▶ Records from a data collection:

--------------------------------

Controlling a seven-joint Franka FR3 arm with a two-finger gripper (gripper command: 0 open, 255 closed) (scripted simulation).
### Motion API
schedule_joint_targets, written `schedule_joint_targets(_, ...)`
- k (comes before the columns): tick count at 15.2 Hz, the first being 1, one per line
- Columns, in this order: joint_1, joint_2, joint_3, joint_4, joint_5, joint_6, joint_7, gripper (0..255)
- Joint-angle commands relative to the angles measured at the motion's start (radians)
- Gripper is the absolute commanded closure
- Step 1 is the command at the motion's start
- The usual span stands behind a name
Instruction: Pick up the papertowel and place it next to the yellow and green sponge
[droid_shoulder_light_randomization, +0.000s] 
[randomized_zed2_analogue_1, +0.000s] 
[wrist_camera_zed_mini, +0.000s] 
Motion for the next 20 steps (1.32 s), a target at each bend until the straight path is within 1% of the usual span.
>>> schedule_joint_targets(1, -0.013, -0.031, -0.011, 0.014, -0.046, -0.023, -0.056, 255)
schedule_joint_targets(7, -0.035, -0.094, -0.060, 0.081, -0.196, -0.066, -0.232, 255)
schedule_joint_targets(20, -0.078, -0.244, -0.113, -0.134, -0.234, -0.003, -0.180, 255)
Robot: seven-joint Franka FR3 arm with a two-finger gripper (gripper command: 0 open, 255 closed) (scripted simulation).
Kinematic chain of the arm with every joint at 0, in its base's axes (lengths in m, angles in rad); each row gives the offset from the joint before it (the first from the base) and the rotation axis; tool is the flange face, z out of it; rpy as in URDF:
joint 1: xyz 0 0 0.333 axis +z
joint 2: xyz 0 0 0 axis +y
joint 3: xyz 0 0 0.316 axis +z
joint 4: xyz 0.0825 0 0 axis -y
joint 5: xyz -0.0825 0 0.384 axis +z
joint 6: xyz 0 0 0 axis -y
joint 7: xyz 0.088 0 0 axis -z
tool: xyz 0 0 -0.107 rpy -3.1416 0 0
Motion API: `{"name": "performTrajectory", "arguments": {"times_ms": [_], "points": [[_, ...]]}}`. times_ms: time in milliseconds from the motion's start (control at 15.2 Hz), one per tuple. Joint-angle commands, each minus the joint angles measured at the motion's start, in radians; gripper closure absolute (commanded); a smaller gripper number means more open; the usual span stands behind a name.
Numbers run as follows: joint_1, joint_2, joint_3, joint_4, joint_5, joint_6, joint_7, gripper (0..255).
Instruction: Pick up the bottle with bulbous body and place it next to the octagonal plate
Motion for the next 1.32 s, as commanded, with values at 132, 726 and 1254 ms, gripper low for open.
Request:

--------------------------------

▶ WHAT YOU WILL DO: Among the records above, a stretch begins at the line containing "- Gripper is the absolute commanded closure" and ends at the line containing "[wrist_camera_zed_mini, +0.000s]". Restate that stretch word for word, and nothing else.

▶ RESULT BELOW:
- Gripper is the absolute commanded closure
- Step 1 is the command at the motion's start
- The usual span stands behind a name
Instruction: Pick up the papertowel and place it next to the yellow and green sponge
[droid_shoulder_light_randomization, +0.000s] 
[randomized_zed2_analogue_1, +0.000s] 
[wrist_camera_zed_mini, +0.000s] 

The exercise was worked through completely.